**Aim of the exercise**
State how many lines below hold the word "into". Give that number and no other text.

Stored data entries
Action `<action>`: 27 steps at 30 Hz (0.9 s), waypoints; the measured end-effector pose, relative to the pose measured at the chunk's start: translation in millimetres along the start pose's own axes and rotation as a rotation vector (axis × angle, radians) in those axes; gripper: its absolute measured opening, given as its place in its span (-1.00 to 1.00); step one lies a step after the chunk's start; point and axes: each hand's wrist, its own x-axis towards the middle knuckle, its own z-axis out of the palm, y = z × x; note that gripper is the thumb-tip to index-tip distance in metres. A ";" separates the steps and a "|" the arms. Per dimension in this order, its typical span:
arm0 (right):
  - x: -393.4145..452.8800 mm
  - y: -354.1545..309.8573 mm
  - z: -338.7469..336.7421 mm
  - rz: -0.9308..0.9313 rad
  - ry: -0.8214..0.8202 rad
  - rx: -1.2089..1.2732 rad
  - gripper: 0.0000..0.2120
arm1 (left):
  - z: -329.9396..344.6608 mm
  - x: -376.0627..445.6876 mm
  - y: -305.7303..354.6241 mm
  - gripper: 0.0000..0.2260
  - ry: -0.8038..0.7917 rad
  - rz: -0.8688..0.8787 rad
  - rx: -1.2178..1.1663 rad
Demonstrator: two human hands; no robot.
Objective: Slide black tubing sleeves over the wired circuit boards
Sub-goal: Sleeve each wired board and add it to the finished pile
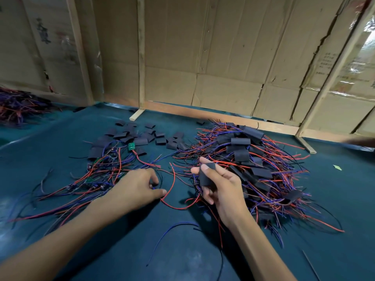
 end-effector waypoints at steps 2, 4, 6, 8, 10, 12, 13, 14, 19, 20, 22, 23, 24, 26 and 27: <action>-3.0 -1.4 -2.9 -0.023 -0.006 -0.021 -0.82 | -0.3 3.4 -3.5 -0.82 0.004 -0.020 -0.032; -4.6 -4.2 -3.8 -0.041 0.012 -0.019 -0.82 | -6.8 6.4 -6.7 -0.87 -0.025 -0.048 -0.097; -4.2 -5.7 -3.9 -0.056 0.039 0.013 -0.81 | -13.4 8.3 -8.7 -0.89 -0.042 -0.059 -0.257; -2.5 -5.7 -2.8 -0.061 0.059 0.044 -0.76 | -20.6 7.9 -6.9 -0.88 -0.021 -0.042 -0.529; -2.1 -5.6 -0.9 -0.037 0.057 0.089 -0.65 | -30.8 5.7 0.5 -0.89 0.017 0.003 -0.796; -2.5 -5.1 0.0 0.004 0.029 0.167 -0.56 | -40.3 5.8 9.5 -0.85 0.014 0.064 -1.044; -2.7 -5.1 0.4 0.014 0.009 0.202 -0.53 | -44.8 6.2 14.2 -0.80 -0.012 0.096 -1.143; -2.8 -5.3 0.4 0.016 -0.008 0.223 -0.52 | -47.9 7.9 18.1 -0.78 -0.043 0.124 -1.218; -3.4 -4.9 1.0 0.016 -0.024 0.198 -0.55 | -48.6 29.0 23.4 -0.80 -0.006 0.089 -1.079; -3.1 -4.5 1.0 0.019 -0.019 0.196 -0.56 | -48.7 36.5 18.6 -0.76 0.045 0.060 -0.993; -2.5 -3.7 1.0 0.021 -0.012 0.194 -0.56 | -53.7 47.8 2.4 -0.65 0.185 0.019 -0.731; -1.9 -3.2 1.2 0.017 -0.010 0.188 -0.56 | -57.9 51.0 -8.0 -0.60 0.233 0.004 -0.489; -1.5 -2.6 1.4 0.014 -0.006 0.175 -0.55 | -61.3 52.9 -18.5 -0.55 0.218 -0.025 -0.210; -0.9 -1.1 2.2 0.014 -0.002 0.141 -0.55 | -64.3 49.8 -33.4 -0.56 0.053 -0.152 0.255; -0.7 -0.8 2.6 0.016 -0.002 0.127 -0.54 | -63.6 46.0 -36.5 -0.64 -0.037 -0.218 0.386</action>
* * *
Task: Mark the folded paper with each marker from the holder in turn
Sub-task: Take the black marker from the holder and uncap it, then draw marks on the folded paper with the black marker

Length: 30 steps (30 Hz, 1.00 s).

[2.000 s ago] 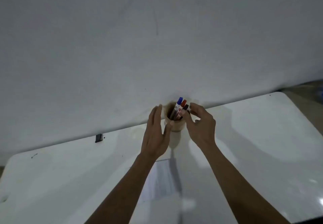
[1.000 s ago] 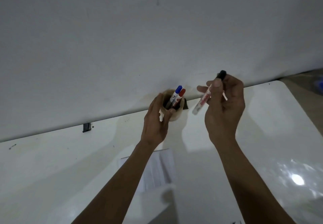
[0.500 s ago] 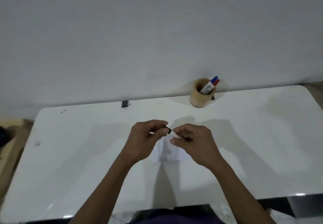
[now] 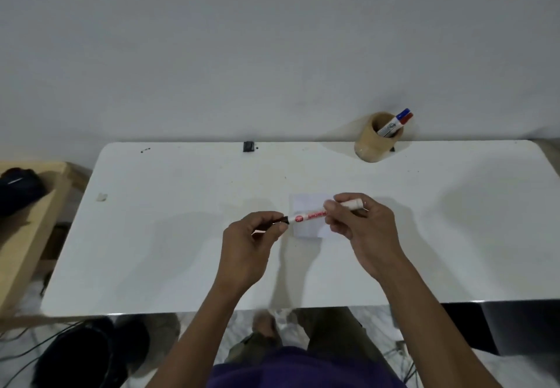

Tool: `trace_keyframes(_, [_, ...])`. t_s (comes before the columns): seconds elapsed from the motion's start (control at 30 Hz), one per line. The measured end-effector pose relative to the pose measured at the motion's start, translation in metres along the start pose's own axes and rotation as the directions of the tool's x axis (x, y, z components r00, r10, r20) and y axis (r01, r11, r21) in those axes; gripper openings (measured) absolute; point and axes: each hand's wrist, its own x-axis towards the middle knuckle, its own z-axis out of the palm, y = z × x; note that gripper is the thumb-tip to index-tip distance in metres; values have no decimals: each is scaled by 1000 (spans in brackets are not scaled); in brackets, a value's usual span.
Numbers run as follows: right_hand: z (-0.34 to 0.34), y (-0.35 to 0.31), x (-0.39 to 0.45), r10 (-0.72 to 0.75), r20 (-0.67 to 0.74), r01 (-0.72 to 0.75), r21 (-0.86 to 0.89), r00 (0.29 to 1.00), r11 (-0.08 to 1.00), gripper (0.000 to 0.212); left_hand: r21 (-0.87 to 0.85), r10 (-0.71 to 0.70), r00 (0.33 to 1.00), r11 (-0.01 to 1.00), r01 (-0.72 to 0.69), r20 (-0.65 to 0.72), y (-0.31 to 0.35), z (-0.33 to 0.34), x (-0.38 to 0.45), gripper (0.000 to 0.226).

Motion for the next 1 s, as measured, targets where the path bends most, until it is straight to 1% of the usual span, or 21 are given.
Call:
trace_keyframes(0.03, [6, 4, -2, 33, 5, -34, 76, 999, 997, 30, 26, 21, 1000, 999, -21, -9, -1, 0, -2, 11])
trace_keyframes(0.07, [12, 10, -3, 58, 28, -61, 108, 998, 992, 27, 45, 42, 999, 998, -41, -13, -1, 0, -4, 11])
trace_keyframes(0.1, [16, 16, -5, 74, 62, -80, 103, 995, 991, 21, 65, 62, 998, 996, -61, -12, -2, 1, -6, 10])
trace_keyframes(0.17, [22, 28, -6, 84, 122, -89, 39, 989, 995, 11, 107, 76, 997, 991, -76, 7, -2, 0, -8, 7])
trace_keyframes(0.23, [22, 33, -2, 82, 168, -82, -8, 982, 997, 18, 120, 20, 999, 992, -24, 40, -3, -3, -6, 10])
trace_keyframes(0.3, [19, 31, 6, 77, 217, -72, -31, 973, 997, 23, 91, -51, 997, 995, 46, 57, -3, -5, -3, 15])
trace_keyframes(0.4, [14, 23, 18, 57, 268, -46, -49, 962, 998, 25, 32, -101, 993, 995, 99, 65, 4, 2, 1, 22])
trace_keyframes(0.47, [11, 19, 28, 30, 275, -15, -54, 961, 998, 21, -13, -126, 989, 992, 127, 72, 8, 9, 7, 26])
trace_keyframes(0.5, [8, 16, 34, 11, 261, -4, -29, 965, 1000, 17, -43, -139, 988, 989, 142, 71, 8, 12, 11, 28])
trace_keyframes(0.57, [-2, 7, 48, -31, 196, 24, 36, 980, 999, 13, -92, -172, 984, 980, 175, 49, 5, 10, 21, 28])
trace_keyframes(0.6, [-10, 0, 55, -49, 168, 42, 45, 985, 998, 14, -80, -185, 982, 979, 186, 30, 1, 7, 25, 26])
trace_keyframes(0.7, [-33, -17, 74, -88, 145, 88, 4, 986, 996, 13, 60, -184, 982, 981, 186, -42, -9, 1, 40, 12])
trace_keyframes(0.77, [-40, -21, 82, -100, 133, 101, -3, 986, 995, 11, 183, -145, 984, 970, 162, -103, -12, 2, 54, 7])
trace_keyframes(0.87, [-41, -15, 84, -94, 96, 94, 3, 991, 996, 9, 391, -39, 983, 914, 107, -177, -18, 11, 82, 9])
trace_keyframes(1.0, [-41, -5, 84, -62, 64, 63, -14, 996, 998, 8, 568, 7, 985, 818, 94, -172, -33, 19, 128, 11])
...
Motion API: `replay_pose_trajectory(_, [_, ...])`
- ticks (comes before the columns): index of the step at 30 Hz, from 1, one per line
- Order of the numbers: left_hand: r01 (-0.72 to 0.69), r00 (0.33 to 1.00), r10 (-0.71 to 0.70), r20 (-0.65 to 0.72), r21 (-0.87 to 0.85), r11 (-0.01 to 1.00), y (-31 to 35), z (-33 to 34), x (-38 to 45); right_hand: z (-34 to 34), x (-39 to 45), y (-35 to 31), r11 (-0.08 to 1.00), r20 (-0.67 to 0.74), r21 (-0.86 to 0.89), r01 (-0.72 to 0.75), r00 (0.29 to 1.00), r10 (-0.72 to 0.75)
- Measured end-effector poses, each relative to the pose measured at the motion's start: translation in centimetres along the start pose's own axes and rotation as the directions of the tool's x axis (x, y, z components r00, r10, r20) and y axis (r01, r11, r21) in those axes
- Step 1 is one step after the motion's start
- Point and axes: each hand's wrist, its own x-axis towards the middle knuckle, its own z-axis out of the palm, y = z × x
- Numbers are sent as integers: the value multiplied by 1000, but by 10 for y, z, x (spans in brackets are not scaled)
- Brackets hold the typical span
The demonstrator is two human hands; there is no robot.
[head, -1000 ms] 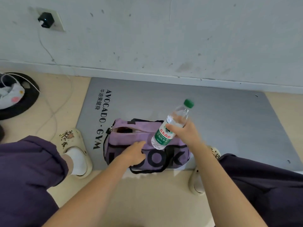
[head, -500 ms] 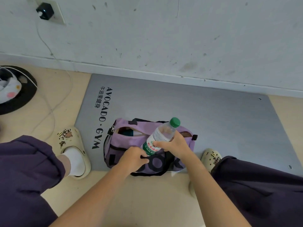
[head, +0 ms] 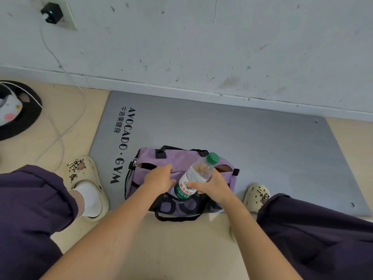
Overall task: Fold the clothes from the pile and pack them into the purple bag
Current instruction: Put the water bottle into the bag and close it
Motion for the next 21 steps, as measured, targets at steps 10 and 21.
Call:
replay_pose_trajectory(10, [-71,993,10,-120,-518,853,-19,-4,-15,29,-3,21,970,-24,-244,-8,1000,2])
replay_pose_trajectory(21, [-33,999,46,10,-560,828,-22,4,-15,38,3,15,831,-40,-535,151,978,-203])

**Written solution**
2